Your assignment: Starting at the line with "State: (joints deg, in" in it, reproduce each line below through the last one, exactly, and include nothing else.

Exercise data:
<<<<
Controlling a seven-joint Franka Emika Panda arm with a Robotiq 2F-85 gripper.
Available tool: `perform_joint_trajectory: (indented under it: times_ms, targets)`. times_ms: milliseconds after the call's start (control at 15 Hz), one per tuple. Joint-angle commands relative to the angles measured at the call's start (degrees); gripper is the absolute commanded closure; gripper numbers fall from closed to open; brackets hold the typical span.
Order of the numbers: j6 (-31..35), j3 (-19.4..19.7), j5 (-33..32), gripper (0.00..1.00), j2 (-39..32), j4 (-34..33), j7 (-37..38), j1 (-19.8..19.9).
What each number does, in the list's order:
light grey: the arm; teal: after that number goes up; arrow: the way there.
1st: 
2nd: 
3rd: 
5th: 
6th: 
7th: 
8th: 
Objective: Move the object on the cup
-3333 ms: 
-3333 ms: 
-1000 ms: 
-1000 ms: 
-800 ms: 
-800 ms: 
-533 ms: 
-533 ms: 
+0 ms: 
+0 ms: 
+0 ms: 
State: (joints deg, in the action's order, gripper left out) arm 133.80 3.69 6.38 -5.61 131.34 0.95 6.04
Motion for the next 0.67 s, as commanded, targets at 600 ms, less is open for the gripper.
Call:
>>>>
Solution for this exercise:
State: (joints deg, in the action's order, gripper left out) arm 133.80 3.69 6.38 -5.61 131.34 0.95 6.04
Motion for the next 0.67 s, as commanded, targets at 600 ms, less is open for the gripper.
Call:

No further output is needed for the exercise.